Госпожа фон Брист молчала: она считала стежки на канве. Наконец она промолвила:
– То, что ты сейчас сказал, Брист, – самое разумное из всего, что я слышала от тебя за последние три дня, включая и твою болтовню за столом. У меня тоже были кой-какие сомнения. И все же нахожу, что серьезных оснований для беспокойства у нас нет...
– Значит, она открыла тебе сердце?
– Я бы не сказала. Дело в том, что порой у нее есть желание высказаться, и вместе с тем нет желания открыть душу: она многое переживает в себе. Эффи и общительна и замкнута одновременно, и даже скрытна. Вообще, необычайно сложная натура.
– Вполне разделяю твое мнение. Но коли она тебе ничего не сказала, откуда ты это знаешь?
– Я только сказала, что она не раскрывала мне сердца. Такие серьезные исповеди вообще не в ее характере. Признание вырвалось у нее так непроизвольно и неудержимо... А потом вновь прошло. Я придаю этому такое значение потому, что все произошло вопреки ее желанию и, можно сказать, исходило из самых глубин ее существа.
– Когда же это было и по какому поводу?
– Это было ровно три недели тому назад. Мы сидели в саду и разбирали всевозможные мелочи ее приданого, когда Вильке принес письмо от Инштеттена. Она сунула его в карман, а через четверть часа мне пришлось ей напомнить, что она получила письмо. Тогда она прочитала его, но без всяких признаков какого-либо чувства. Признаюсь, мне стало не по себе – настолько не по себе, что захотелось добраться до сути, насколько это вообще возможно в подобных делах.
– Совершенно верно, совершенно верно.
– Что ты хочешь этим сказать?
– Я? Этим сказать... Да не все ли равно. Говори дальше. Я весь внимание.
– Итак, я спросила ее почти напрямик, что она чувствует. Зная характер Эффи, я постаралась избежать всякой натянутости и сделать наш разговор по возможности более непринужденным, и потому спросила полушутя: не было бы для нее приятней видеть в качестве мужа кузена Бриста, который так усердно ухаживал за нею в Берлине.
– Ну и...
– Посмотрел бы ты на нее в эту минуту! Ее первым ответом был уничтожающий смех. Кузен для нее – не что иное, как большой кадет в форме лейтенанта. А полюбить «кадета» она никогда бы не смогла, не говоря уже о том, чтобы выйти за него замуж. Потом она перевела разговор на Инштеттена, которого считает воплощением всех мужских достоинств.

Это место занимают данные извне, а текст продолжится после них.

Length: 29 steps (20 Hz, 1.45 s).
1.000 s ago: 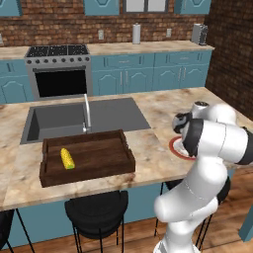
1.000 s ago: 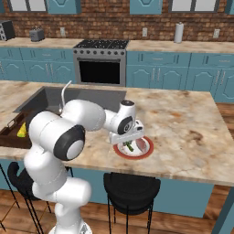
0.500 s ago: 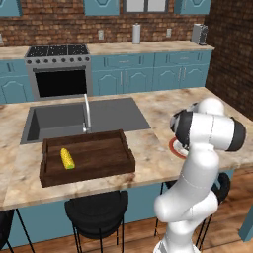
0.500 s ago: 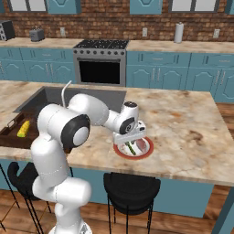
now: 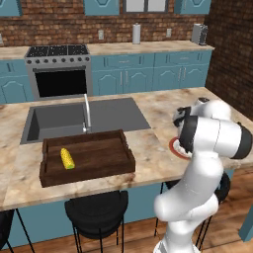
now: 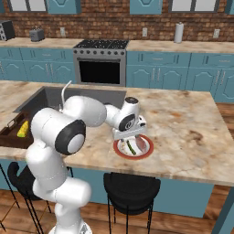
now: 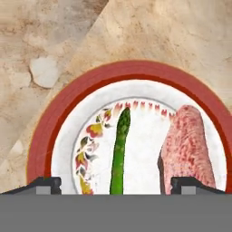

– Ну и как же ты все это объясняешь?
– Очень просто. Несмотря на всю свою бойкость, темперамент и даже страстность, а может, именно в силу этих своих качеств, она не принадлежит к тем, кто по-настоящему понимает любовь или по крайней мере то чувство, которое можно назвать так с чистой совестью. Если она и говорит о любви с пафосом и большой убежденностью, то лишь потому, что начиталась о ней как о чем-то возвышенном, прекрасном, великолепном. Весьма вероятно, что наслышалась о любви от сентиментальной Гульды и подражает ей. Но глубоких чувств у нее нет. Возможно, они вспыхнут позже; упаси ее, господи, но пока ничего нет.